Timothy M. Gay’s Tris Speaker: The Rough-and-Tumble Life of a Baseball Legend speaks to the fact that Speaker is a forgotten baseball great.
This review was originally published on February 26, 2014 at Fansided Radio. It is being reprinted here since the website shut down:
When it comes to the great baseball players that played during the Deadball era of Major League Baseball, there’s no doubt in my mind that Tris Speaker is one of the forgotten ones. Elected to the Hall of Fame in 1937, the center fielder was overshadowed by the likes of Babe Ruth, Ty Cobb, and Cy Young.

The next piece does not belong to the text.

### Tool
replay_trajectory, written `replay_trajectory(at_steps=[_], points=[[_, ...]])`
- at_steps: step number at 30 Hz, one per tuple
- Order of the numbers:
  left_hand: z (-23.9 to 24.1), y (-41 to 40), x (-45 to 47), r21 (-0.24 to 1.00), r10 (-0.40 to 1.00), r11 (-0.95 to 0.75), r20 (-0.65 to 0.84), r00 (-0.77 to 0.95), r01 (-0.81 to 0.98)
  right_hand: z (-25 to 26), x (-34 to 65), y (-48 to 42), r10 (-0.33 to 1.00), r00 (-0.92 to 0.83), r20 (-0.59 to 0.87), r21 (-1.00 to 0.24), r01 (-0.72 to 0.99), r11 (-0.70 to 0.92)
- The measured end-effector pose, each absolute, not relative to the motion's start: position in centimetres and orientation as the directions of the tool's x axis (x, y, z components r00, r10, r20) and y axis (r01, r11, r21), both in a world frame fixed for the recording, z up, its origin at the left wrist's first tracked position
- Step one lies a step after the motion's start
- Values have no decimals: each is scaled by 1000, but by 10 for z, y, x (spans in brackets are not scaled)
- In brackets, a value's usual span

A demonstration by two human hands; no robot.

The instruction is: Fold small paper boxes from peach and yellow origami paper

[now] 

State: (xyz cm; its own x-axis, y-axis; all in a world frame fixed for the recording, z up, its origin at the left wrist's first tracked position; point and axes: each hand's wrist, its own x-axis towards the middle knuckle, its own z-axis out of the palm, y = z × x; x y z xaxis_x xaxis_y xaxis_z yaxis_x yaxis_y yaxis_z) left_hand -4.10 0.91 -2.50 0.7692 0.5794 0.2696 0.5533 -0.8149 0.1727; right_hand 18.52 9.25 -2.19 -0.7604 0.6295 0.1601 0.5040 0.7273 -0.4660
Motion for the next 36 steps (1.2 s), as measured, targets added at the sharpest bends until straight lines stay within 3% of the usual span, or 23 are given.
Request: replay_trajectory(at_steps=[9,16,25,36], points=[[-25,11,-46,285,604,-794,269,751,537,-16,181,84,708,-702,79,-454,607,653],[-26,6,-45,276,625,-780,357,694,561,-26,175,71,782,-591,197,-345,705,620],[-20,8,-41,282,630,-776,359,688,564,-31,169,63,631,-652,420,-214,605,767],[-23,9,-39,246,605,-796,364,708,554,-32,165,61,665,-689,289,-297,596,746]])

Interestingly enough, Speaker had been called one of the best outfielders that Babe Ruth had ever seen. He’s one of FIVE players to cross the 3,500 hit plateau–a list that only includes Pete Rose, Cobb, Hank Aaron, and Stan Musial. It’s possible that Derek Jeter (3,316) is the sixth player to join that list (2024 edit: Jeter finished at 3,465). Comparing Speaker to Musial in being under-appreciated, as Boston Globe sports columnist Bob Ryan once put it, is understandable. Speaker holds the record with 792 doubles–one that will never be broken. Together with Duffy Lewis and Cat Hooper, he anchored the Golden Outfield for the Red Sox during the 1910-15 seasons.
Until reading Tris Speaker: The Rough-and-Tumble Life of a Baseball Legend by Timothy M. Gay (published in 2006 by Nebraska Press, reprinted in 2007 by Lyons Press, and in paperback in 2023 by Nebraska Press), I didn’t know all that much about Speaker, other than having been a member of the second class elected to the Baseball Hall of Fame. But after reading the long-overdue biography, consider me one of those that believes the Texan’s legacy is largely forgotten.
This is a guy that played on two World Series winners with the Boston Red Sox and took Cleveland to their first-ever World Series championship as player-manager in 1920. It’s probable that Speaker’s legacy is remembered better in Cleveland as Musial’s case is with St. Louis–but there’s no statue of Speaker outside of Jacobs/Progressive Field, only that of pitcher Bob Feller and later this year, Jim Thome. (2024 note: Statues of Lou Boudreau, Larry Doby, and Frank Robinson) were installed in 2017. There is recognition of Speaker in the Infield District but that’s it.)
Spoke grew up very anti-Catholic so playing for the Red Sox may not have been the right fit, but I found it interesting that he ended up marrying a nice Irish Catholic girl. Similarly, he was also a racist but toned down later in life when he tutored Larry Doby after Bill Veeck brought him back into the Indians family as a special assistant.
What Gay has done for Speaker is an attempt to right history by giving him the biography that he very much deserves. His has carefully researched his subject and wrote in an engaging manner that keeps readers turning the pages.